EXERCISE PROMPT>
From the data below, return all lines holding the string "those".

━━━━━━━━━━━━━━━━━━━━

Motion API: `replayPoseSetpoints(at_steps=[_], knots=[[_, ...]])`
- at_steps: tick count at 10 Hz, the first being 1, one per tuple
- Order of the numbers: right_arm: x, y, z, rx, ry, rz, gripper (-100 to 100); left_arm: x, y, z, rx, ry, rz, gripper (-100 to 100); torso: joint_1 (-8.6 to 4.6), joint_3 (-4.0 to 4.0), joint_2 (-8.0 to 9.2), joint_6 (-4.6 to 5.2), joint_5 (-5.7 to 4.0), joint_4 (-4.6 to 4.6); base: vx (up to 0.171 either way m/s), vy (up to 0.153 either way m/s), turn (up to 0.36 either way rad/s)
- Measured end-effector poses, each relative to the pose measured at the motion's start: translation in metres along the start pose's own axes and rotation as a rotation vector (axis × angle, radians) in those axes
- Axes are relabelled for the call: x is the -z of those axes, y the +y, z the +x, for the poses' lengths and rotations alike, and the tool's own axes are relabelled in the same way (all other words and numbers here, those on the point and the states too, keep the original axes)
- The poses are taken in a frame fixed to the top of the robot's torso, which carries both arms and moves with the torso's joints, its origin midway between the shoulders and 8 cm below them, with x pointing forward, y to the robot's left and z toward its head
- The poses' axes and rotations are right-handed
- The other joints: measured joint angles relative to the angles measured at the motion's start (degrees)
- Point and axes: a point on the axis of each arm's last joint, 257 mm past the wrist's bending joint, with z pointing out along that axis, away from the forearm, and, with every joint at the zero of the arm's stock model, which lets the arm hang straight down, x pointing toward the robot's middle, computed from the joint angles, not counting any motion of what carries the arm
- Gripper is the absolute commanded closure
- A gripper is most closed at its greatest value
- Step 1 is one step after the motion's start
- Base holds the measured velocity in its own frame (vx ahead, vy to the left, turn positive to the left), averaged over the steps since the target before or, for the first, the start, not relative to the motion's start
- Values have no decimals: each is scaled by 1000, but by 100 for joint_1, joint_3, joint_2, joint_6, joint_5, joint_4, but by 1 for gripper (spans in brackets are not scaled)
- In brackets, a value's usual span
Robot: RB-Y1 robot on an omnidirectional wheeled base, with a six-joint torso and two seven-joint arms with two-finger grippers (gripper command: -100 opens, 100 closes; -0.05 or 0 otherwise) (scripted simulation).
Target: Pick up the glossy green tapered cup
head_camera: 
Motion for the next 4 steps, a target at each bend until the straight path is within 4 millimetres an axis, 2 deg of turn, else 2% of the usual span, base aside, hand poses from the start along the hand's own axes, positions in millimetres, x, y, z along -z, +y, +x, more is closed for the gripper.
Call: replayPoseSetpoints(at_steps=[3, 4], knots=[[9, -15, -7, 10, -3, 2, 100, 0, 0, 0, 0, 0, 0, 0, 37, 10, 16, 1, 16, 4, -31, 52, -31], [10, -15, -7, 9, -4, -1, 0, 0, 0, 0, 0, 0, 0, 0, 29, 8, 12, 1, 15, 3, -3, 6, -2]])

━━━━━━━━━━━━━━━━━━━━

OUTPUT FOR THIS TASK>
- Measured end-effector poses, each relative to the pose measured at the motion's start: translation in metres along the start pose's own axes and rotation as a rotation vector (axis × angle, radians) in those axes
- Axes are relabelled for the call: x is the -z of those axes, y the +y, z the +x, for the poses' lengths and rotations alike, and the tool's own axes are relabelled in the same way (all other words and numbers here, those on the point and the states too, keep the original axes)

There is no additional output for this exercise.